Barrio of Puerto Rico

Río Cañas is a barrio in the municipality of Las Marías, Puerto Rico. Its population in 2010 was 284.

==History==
Río Cañas was in Spain's gazetteers until Puerto Rico was ceded by Spain in the aftermath of the Spanish–American War under the terms of the Treaty of Paris of 1898 and became an unincorporated territory of the United States.

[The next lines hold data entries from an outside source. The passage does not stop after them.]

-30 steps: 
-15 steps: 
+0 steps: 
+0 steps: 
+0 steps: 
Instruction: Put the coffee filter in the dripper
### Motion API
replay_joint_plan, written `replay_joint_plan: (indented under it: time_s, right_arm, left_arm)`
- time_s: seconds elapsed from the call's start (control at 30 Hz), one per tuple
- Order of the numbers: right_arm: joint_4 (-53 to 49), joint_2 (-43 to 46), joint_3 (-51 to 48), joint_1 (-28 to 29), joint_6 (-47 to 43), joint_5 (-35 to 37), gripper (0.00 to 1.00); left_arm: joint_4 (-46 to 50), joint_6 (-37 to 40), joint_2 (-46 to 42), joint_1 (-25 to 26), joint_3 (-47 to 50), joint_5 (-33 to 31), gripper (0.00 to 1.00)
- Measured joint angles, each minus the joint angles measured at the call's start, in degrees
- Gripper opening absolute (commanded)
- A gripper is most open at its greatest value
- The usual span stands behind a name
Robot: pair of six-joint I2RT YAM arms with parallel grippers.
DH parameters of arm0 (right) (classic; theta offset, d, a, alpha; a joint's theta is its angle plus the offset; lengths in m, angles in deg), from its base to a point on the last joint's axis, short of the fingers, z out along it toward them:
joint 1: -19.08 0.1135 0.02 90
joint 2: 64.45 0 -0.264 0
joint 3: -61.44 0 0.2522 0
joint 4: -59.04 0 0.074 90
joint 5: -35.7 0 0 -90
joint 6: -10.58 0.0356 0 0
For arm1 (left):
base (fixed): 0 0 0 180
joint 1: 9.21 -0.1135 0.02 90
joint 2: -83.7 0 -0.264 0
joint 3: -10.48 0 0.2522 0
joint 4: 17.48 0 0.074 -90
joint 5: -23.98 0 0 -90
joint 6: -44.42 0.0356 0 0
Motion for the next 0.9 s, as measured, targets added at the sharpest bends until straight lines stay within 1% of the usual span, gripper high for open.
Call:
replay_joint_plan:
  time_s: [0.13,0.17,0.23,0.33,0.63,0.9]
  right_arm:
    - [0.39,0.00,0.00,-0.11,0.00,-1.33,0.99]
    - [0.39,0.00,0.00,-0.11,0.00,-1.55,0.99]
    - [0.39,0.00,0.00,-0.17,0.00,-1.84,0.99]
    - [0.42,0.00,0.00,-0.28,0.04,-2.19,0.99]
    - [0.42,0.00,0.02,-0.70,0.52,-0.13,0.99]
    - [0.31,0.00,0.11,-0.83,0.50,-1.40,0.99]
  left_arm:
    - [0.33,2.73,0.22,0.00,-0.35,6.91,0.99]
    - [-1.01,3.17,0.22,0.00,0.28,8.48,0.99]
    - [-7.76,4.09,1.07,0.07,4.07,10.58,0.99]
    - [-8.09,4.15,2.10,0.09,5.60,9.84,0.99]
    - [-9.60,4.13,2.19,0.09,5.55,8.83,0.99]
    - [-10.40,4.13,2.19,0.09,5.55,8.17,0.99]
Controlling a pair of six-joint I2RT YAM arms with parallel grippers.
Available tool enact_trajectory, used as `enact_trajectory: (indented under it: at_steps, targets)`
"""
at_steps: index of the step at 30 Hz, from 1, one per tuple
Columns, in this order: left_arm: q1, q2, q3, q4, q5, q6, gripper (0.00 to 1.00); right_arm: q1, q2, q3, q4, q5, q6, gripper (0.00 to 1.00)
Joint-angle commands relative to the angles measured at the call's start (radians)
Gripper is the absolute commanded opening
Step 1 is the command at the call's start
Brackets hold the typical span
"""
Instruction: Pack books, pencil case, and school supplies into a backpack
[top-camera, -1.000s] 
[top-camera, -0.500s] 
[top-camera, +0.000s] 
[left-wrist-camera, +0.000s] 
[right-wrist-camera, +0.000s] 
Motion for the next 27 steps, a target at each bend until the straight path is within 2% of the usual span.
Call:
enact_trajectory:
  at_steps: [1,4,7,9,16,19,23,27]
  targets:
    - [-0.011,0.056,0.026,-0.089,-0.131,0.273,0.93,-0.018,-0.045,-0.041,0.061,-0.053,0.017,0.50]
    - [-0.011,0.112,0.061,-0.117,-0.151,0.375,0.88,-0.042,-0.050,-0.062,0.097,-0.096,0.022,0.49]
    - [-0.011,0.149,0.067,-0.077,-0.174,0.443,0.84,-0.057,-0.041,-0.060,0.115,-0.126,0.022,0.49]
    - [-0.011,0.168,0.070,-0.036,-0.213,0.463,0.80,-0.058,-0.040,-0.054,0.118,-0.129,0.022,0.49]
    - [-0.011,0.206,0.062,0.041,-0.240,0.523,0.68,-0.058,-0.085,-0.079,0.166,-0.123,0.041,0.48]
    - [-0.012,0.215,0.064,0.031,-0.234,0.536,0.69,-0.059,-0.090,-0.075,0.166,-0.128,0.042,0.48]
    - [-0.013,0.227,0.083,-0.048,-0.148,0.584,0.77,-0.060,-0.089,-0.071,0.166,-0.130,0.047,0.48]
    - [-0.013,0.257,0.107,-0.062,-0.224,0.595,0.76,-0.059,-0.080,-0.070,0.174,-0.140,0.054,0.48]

In 1899, the United States Department of War conducted a census of Puerto Rico finding that the population of Río Cañas barrio was 772.

Historical population
| Census | Pop. | Note | %± |
| 1900 | 772 |  | — |
| 1910 | 747 |  | −3.2% |
| 1920 | 846 |  | 13.3% |
| 1930 | 489 |  | −42.2% |
| 1940 | 651 |  | 33.1% |
| 1950 | 481 |  | −26.1% |
| 1960 | 351 |  | −27.0% |
| 1970 | 296 |  | −15.7% |
| 1980 | 522 |  | 76.4% |
| 1990 | 344 |  | −34.1% |
| 2000 | 412 |  | 19.8% |
| 2010 | 284 |  | −31.1% |
U.S. Decennial Census 1899 (shown as 1900) 1910-1930 1930-1950 1980-2000 2010

==Sectors==
Barrios (which are, in contemporary times, roughly comparable to minor civil divisions) in turn are further subdivided into smaller local populated place areas/units called sectores (sectors in English). The types of sectores may vary, from normally sector to urbanización to reparto to barriada to residencial, among others.

The following sectors are in Río Cañas barrio:

Parcelas El Triunfo,
Parcelas La Trapa,
Parcelas Plato Indio,
Sector Los Martínez, and Sector Merle.